In vivo T cell labeling
Anti-CD4 PE (RM4-4; 2 μg) was injected i.v., and mice were sacrificed 5 min after injection, as described (Smigiel et al., 2014). Splenocytes were prepared for flow cytometry analysis, with CD4 surface staining using RM4-5 antibodies. Anti-CD4 PE (RM4-4) labels cells in the red pulp (RP)/marginal zone (MZ) but is excluded from the T cell zones in the white pulp (WP) due to the relatively impermeant marginal sinus. After tissue harvest, STAT5 phosphorylation among WP (PE−) and RP/MZ (PE+) Treg cells was analyzed by flow cytometry.
In vitro chemotaxis assay
RPMI 1640 medium (0.5 ml) containing 200 ng/ml CCL19 (R&D Systems) was added to the lower chamber, and 1×106 splenocytes in 100 μl of medium were then added to the upper chamber of 5-μm pore, polycarbonate 24-well tissue culture inserts (Costar), followed by 3 h incubation at 37°C in 5% CO2. The splenocytes from the input and lower chambers were counted and stained for flow cytometry analysis.
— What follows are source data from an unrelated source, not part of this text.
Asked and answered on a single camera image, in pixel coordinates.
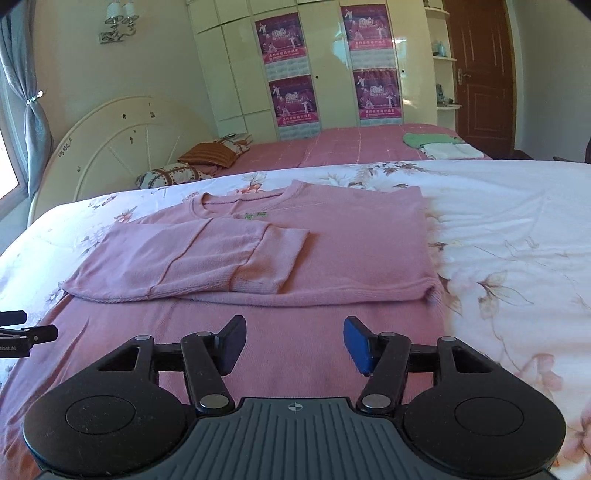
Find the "pink knit sweater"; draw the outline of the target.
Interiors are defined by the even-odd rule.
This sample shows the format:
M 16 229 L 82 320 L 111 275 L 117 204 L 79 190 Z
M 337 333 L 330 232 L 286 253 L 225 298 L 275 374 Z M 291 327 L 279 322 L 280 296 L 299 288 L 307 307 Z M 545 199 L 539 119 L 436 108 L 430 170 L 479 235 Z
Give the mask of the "pink knit sweater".
M 31 479 L 24 416 L 46 391 L 130 338 L 171 343 L 245 318 L 235 397 L 356 397 L 362 378 L 342 342 L 356 316 L 433 344 L 440 283 L 420 189 L 367 191 L 294 181 L 202 194 L 113 226 L 64 281 L 46 315 L 58 339 L 20 360 L 1 390 L 1 475 Z

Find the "white floral bed sheet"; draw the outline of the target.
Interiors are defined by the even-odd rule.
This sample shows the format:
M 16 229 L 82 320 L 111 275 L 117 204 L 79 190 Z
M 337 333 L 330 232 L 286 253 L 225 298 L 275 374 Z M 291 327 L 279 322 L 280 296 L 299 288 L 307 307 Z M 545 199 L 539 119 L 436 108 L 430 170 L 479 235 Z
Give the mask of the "white floral bed sheet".
M 432 259 L 443 280 L 446 334 L 455 335 L 553 400 L 567 422 L 566 453 L 553 473 L 590 479 L 590 166 L 541 161 L 422 161 L 238 174 L 180 186 L 120 192 L 50 210 L 1 255 L 1 310 L 23 309 L 36 325 L 106 231 L 202 193 L 269 192 L 294 180 L 390 192 L 417 186 L 428 200 Z M 98 314 L 58 326 L 56 342 L 23 361 L 1 360 L 1 479 L 33 479 L 38 468 L 22 439 L 22 418 L 39 395 L 133 336 L 177 341 L 190 323 L 180 310 L 110 319 Z M 270 373 L 245 380 L 245 395 L 357 396 L 363 380 L 342 346 L 312 351 L 304 320 L 329 333 L 329 321 L 295 314 Z

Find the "white brown patterned pillow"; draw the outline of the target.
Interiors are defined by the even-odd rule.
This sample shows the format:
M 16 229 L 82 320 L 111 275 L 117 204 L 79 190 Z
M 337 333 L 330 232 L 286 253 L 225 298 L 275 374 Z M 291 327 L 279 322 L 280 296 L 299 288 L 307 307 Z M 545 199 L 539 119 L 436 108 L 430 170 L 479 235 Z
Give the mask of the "white brown patterned pillow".
M 153 189 L 211 179 L 217 171 L 211 165 L 192 165 L 183 162 L 154 168 L 135 180 L 138 189 Z

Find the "cream curved headboard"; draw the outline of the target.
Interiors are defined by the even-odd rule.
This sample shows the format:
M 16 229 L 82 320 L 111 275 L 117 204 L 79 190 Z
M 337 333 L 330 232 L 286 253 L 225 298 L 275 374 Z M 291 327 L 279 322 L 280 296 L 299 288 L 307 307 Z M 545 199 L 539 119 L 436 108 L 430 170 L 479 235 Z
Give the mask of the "cream curved headboard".
M 60 141 L 31 202 L 28 223 L 59 205 L 133 190 L 140 175 L 213 138 L 204 120 L 170 100 L 111 100 L 84 116 Z

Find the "orange striped pillow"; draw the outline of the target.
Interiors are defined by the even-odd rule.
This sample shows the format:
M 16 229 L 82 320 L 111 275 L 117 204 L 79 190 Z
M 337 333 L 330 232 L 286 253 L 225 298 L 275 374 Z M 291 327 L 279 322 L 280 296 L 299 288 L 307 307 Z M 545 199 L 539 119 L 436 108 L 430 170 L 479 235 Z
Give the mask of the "orange striped pillow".
M 228 169 L 238 158 L 250 149 L 252 139 L 221 138 L 211 142 L 201 142 L 178 158 L 180 163 L 189 165 L 209 165 Z

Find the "white folded cloth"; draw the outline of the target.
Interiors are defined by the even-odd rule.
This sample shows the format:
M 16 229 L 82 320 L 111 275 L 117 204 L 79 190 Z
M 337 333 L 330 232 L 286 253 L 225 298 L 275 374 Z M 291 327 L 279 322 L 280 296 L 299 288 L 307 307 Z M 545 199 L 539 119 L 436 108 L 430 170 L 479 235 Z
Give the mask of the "white folded cloth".
M 436 160 L 475 160 L 484 159 L 485 154 L 467 143 L 430 143 L 420 150 L 429 158 Z

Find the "green folded cloth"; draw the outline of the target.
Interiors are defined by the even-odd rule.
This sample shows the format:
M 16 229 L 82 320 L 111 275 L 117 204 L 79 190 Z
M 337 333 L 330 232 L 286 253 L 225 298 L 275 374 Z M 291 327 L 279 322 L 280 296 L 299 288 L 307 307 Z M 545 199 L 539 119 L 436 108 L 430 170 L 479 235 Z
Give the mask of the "green folded cloth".
M 462 144 L 463 140 L 457 136 L 441 133 L 406 133 L 403 136 L 404 143 L 414 149 L 424 148 L 431 144 Z

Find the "lower right purple poster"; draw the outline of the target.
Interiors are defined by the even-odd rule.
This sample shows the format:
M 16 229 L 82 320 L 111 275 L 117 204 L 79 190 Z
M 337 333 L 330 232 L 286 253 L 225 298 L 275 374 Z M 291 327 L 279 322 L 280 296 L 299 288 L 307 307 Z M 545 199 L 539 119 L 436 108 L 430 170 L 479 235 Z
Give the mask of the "lower right purple poster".
M 400 124 L 403 107 L 396 68 L 353 71 L 362 125 Z

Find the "purple poster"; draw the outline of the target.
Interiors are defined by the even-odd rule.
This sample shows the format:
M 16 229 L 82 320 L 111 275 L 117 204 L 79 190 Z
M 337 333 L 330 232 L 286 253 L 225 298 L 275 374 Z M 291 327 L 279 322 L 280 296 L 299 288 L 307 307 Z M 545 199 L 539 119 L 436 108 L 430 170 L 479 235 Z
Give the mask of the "purple poster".
M 318 123 L 318 107 L 311 75 L 274 80 L 269 86 L 277 126 L 283 128 Z
M 353 71 L 362 125 L 400 124 L 403 107 L 396 68 Z
M 347 5 L 341 11 L 351 51 L 391 48 L 393 38 L 386 5 Z
M 266 65 L 307 55 L 300 16 L 288 13 L 256 21 L 259 48 Z

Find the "lower left purple poster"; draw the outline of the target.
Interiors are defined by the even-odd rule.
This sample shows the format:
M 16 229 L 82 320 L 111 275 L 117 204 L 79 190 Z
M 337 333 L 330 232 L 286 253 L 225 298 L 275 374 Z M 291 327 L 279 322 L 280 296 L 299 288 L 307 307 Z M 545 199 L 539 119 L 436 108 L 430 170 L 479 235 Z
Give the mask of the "lower left purple poster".
M 311 75 L 274 80 L 269 86 L 277 126 L 283 128 L 318 123 L 318 107 Z

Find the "cream glossy wardrobe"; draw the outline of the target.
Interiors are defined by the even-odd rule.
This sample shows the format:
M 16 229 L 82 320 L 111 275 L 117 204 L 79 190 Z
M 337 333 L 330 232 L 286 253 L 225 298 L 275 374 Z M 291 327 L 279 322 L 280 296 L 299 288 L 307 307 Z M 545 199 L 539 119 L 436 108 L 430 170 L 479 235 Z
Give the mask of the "cream glossy wardrobe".
M 342 6 L 387 6 L 392 46 L 351 51 Z M 197 53 L 218 135 L 247 133 L 257 143 L 293 140 L 322 130 L 363 127 L 353 71 L 396 68 L 406 123 L 437 122 L 435 72 L 424 5 L 420 1 L 190 1 Z M 256 21 L 297 13 L 307 55 L 266 65 Z M 311 75 L 318 123 L 280 128 L 270 82 Z

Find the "grey blue curtain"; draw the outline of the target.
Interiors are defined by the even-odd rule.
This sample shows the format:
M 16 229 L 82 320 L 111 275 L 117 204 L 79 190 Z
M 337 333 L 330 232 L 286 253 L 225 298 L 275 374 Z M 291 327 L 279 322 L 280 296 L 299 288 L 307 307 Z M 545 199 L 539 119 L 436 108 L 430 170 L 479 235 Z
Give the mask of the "grey blue curtain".
M 27 189 L 34 196 L 52 153 L 53 137 L 40 99 L 32 26 L 34 5 L 25 2 L 1 20 L 1 65 L 13 93 L 24 104 L 24 140 L 26 146 Z

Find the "upper right purple poster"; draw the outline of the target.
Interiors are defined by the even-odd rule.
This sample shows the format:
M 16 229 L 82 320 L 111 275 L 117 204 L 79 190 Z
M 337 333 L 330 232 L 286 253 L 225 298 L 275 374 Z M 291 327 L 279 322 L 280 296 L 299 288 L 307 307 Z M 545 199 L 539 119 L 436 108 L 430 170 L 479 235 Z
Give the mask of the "upper right purple poster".
M 391 48 L 393 38 L 386 5 L 347 5 L 341 11 L 351 51 Z

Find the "brown wooden door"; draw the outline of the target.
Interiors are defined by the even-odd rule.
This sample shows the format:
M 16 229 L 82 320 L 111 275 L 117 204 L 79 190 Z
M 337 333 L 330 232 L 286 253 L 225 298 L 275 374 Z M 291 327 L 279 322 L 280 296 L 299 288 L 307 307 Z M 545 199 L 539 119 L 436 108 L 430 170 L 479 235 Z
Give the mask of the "brown wooden door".
M 457 132 L 495 159 L 514 150 L 515 61 L 506 3 L 446 1 L 455 62 Z

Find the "silver wall lamp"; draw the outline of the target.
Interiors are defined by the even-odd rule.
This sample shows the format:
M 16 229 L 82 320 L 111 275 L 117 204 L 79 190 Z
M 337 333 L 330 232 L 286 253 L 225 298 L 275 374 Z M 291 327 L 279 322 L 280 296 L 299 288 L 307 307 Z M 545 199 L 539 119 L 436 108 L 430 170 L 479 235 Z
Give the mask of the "silver wall lamp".
M 98 34 L 98 42 L 101 45 L 121 43 L 126 38 L 134 36 L 138 18 L 133 0 L 111 1 L 107 6 L 104 21 L 108 30 Z
Percentage of migration was calculated for CD4+YFP+ Treg cells by dividing the number of Treg cells in the input into the number of cells migrated. All chemotaxis data represent the mean of triplicate wells performed in two experiments.
In vivo migration assay
Freshly isolated YFP-Foxp3+ Treg cells (5×105) from Foxp3Cre and Foxp3CreStk4f/f mice were adoptively transferred into WT congenic CD45.1+ mice, together with CD45.2+CD8+ T cells (1×106) for normalization purposes. After 5 h, the ratio of CD45.2+CD4+ Treg cells vs. CD45.2+CD8+ T cells was analyzed in the spleen, PLN, MLN and blood, and normalized based on the starting ratio (1:2), as described (Chi and Flavell, 2005).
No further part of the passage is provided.